Tags: development fileio

Reading and writing of EEG/MEG time series data

FieldTrip has a flexible way of supporting dataformats. It uses three wrapper functions that provide a common interface to all electrophysiological file formats: ft_read_header, ft_read_data and ft_read_event. Other data that is commonly used in electrophysiological analysis such as anatomical measurements can be read with ft_read_mri, ft_read_sens and ft_read_headshape. Furthermore, ft_read_headmodel can be used for reading EEG and MEG volume conduction models of the head, and neuronal spiking data can be read with ft_read_spike.

All these ft_read_xxx functions automatically detect the file format and subsequently will call the appropriate low-level function for each file format. Some of the low-level functions are written by ourselves, some are supplied by the manufacturers and some are obtained from other open source toolboxes.
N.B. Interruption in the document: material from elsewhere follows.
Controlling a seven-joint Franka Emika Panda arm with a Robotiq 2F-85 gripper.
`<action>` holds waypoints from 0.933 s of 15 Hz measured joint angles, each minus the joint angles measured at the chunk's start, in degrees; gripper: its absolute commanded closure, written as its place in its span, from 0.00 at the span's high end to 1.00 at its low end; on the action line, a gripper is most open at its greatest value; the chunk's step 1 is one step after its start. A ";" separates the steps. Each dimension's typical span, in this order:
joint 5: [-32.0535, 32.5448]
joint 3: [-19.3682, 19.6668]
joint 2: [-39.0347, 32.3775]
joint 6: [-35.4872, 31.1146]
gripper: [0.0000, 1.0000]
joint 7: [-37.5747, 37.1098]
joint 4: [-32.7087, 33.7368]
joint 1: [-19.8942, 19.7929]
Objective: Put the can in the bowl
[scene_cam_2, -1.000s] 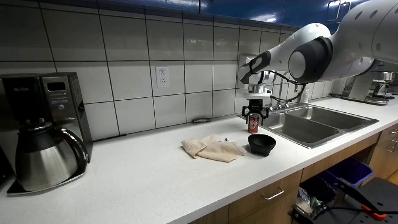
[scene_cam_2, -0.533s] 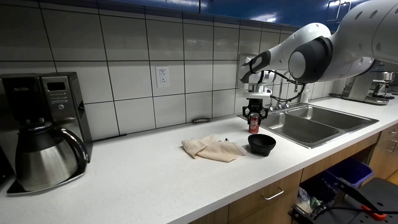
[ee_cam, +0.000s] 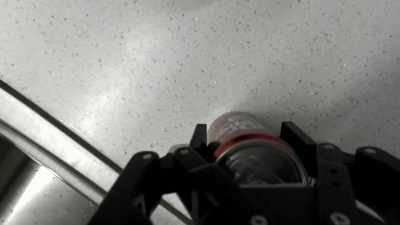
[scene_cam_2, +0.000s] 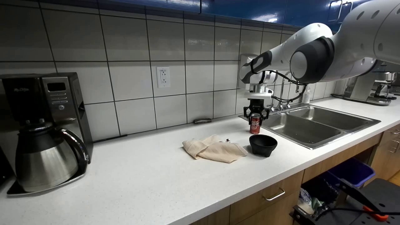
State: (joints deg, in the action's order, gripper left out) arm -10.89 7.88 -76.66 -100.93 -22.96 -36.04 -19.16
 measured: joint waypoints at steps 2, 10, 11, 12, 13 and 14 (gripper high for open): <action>0.00 0.00 0.07 0.00 0.38 0.01 0.00 0.14; 0.00 0.00 1.74 -0.06 0.38 0.28 -0.07 0.71; 0.00 0.00 2.13 -0.08 0.38 0.45 -0.10 0.77; 0.00 0.00 2.59 -0.08 0.38 0.66 -0.22 0.87; 0.00 0.00 3.12 -0.09 0.38 0.98 -0.47 1.00; 0.00 0.00 3.64 -0.11 0.38 1.34 -0.75 1.15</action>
State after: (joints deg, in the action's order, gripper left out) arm -10.89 7.88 -73.02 -101.04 -21.63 -36.79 -18.01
The objective of supplying the low-level EEG and MEG reading functions as a separate module/toolbox are to

facilitate the reuse of the ft_read_xxx functions in other open source projects (e.g., EEGLAB, SPM)
facilitate the implementation and support for new data formats, esp. for external users/contributors
facilitate the implementation of advanced features without complicating the standard use

A list of the data formats that are supported is given here. The low-level reading functions are combined in the fileio module, which is released together with FieldTrip but can also be downloaded here as a separate and fully self-contained MATLAB toolbox.

Module layout

The fileio module contains high-level functions that are publicly available for the end-user. The functionality of the functions within this module depends on low-level functions for reading particular data formats from varying acquisition systems and are not available for the end-user and combined in a private directory.
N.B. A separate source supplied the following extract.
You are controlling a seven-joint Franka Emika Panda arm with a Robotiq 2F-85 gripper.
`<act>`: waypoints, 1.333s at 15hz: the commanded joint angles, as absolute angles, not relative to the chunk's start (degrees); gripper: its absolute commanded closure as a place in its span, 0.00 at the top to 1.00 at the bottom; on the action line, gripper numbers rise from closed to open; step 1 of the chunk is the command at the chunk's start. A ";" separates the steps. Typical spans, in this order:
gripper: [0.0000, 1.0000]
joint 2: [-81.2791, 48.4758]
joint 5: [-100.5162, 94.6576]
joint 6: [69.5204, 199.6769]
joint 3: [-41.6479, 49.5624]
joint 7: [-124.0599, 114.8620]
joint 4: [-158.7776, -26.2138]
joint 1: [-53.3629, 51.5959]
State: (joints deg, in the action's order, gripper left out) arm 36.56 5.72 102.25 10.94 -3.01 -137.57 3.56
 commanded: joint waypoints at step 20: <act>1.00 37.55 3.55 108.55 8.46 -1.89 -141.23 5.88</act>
The remainder of this page mainly describes the core features for reading electrophysiological data. The other functions for reading sensor sensor information, headshapes, anatomical MRIs and spikes are pretty much self-explanatory.

Features

The following features are implemented in the fileio module

the API for the functions is transparent to the data format
adding support for new file formats require only little change to the existing functions
the data is returned in a 2-D array (Nchans x Nsamples), or in a 3-D array (Ntrials x Nchans x Nsamples)
the header information is represented in a structure that is common to all data formats
the event information is represented in a structure that is common to all data formats

Other options that have been suggested, but that are not implemented yet are

supporting data in multiple files (i.e. an EEG session with a break in the acquisition)
storing the file identifier in the header (prevent fopen+fseek for reading each block)
downsampling on the fly, support for different sampling rates in one dataset
re-reference EEG data while reading in, and/or add the implicit reference channel
instead of specifying a refchan, use a complete linear projection matrix (c.f. LDR in neuroscan)
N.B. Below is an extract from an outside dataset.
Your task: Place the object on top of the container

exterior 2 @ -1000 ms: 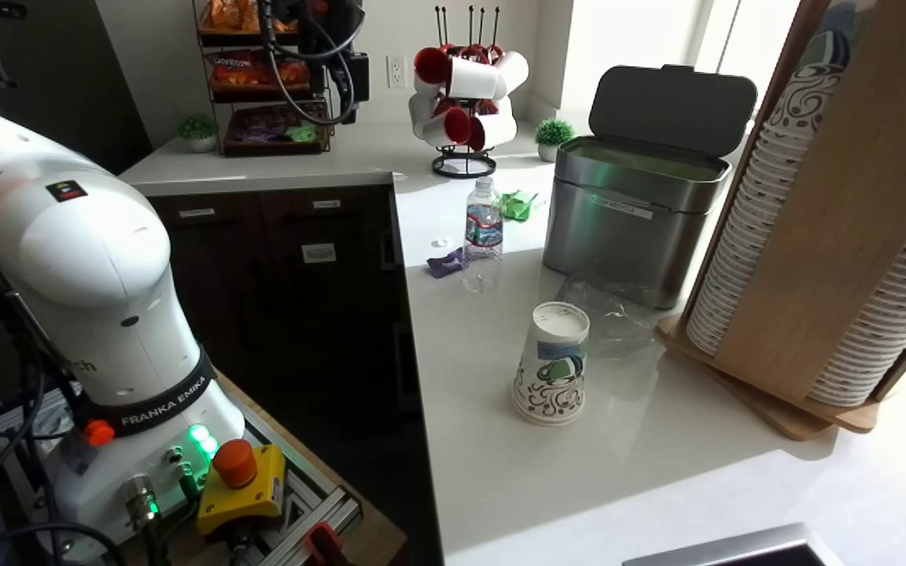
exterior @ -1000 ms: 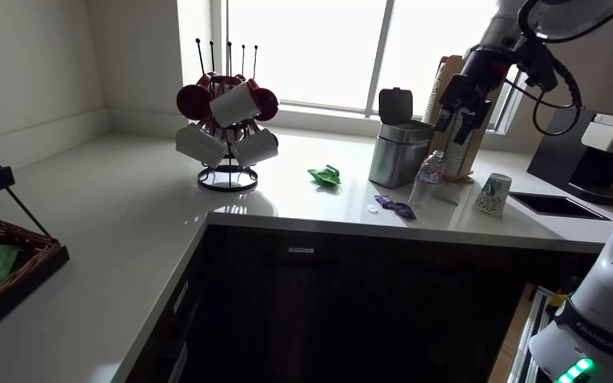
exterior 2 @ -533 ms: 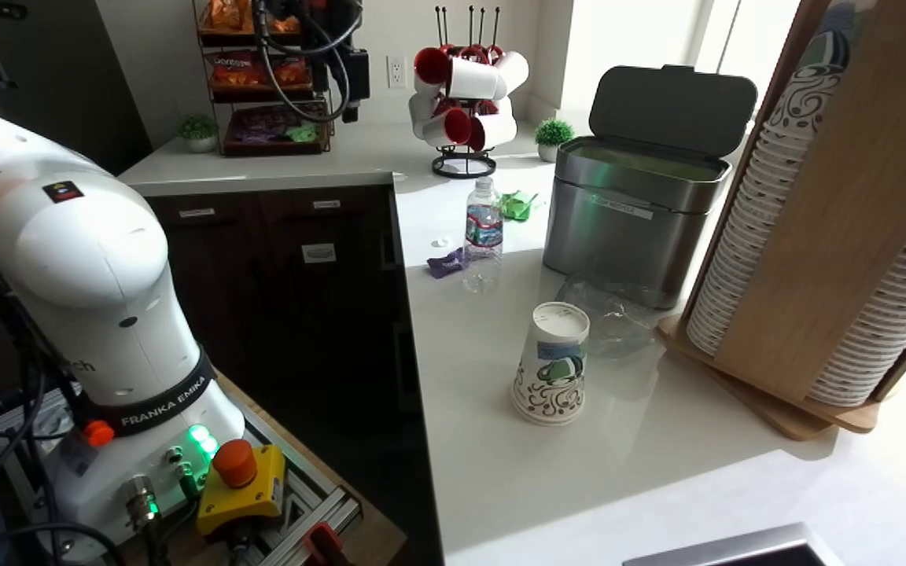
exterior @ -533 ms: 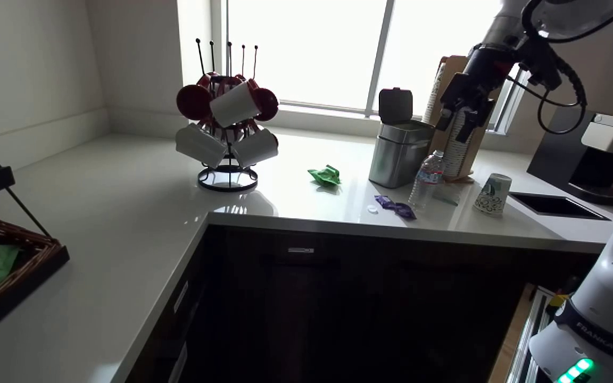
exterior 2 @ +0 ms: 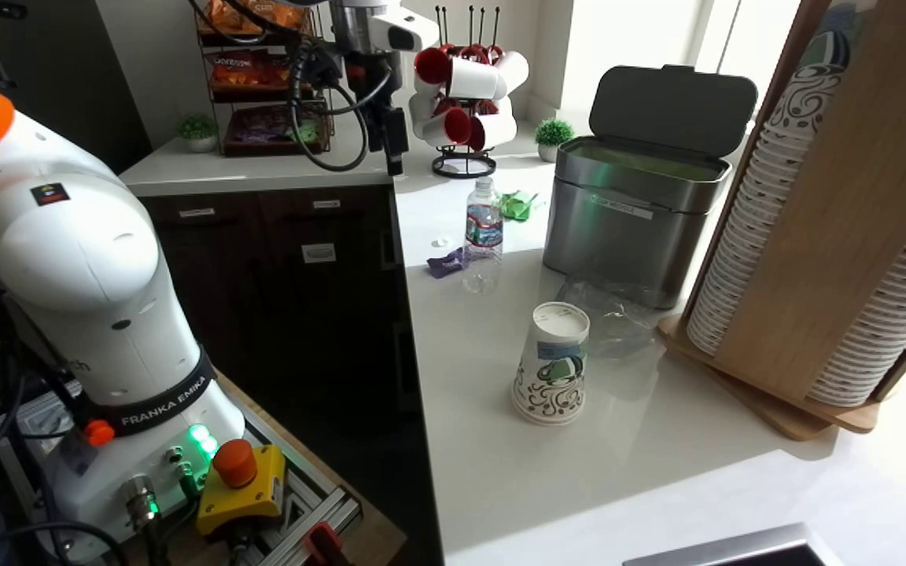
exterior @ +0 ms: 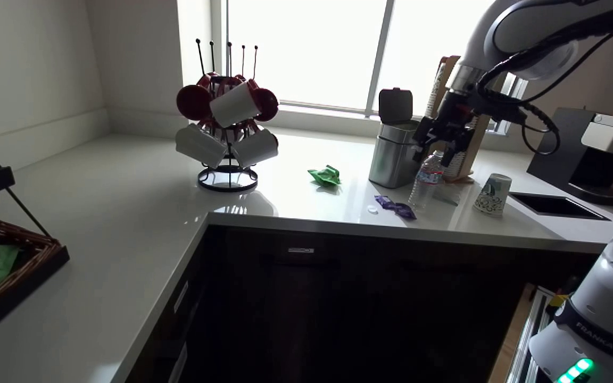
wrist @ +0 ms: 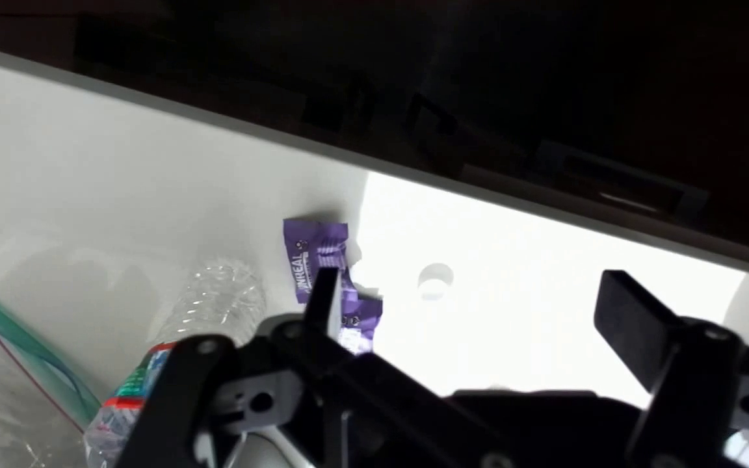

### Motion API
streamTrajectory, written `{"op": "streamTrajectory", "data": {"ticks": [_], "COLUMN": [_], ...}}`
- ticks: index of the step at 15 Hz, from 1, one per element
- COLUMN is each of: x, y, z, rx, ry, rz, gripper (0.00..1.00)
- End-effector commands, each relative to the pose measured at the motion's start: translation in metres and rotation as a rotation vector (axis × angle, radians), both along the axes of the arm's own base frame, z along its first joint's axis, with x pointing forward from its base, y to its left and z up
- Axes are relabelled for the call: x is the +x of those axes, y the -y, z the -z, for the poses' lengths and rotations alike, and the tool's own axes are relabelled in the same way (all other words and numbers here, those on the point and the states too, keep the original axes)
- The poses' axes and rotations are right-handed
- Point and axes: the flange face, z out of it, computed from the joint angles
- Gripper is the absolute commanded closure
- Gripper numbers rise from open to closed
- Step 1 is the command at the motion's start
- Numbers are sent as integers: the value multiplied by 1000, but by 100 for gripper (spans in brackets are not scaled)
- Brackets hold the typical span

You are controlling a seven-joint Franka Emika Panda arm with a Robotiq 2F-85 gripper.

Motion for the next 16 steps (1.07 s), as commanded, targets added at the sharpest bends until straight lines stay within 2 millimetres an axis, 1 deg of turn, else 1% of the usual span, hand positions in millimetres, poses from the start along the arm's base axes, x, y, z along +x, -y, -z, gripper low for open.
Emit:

Definition of the function-calls (API)

The API allows for reading header information, event information and blocks of data. The API consists of two parts: a clearly defined function call, and a clearly defined output of that function call.

hdr    = ft_read_header(filename)    % returns a structure with the header information
event  = ft_read_event(filename)     % returns a structure with trigger information
dat    = ft_read_data(filename, ...) % returns a 2-D or 3-D array with the data

The data-reading function has additional variable input arguments for selecting segments and channels.

The motivation for separating the reading into header/event/data is (among others) inspired by the CTF and by the BrainVision data formats. Based on the header, you want to decide how to approach reading the data, e.g., read everything for an average ERP, read an epoch for trial-based data, read a segment for continuous data. Based on the events (triggers and such), you want to decide which segments of data to read, e.g., read a pre/post-stimulus data segment around each trigger. These decisions are part of the FieldTrip/SPM/EEGLAB/enduser code.

Header format

In order to make the API transparent to the final application, the header structure by default only contains those elements that are common to all file types

sampling frequency
number of samples
number of trials
number of channels
channel labels
…

Additional header information that is present for only specific file formats is stored in a substructure (“orig”). An example header for a CTF MEG dataset looks like this

hdr =
        Fs: 600            % sampling rate in Hz
    nChans: 218            % number of channels, in this case 151 MEG channels  and some additional EEG channels
     label: {218x1 cell}   % channel labels
  nSamples: 6000           % number of samples per trial, in this case 10 seconds long

  nSamplesPre: 0 % baseline period in each trial
  nTrials: 49 % number of trials
  grad: [1x1 struct] % details on the position and orientation of the MEG sensors
  orig: [1x1 struct] % the original CTF header structure

Data format

The electrophysiological data is returned as a Nchans X Nsamples matrix (for continuous data), or as a Nchans X Nsamples X Ntrials matrix (for trial based data).

Event format

The event structure allows for various events, which can be coded as numbers (trigger values) or as strings (annotations and trial classifications). Events have a location in the file (sample number) and may have a duration. In the end-user application, it should be easy to search for events of a particular type. Selected events should be used to fetch the data of interest from the file.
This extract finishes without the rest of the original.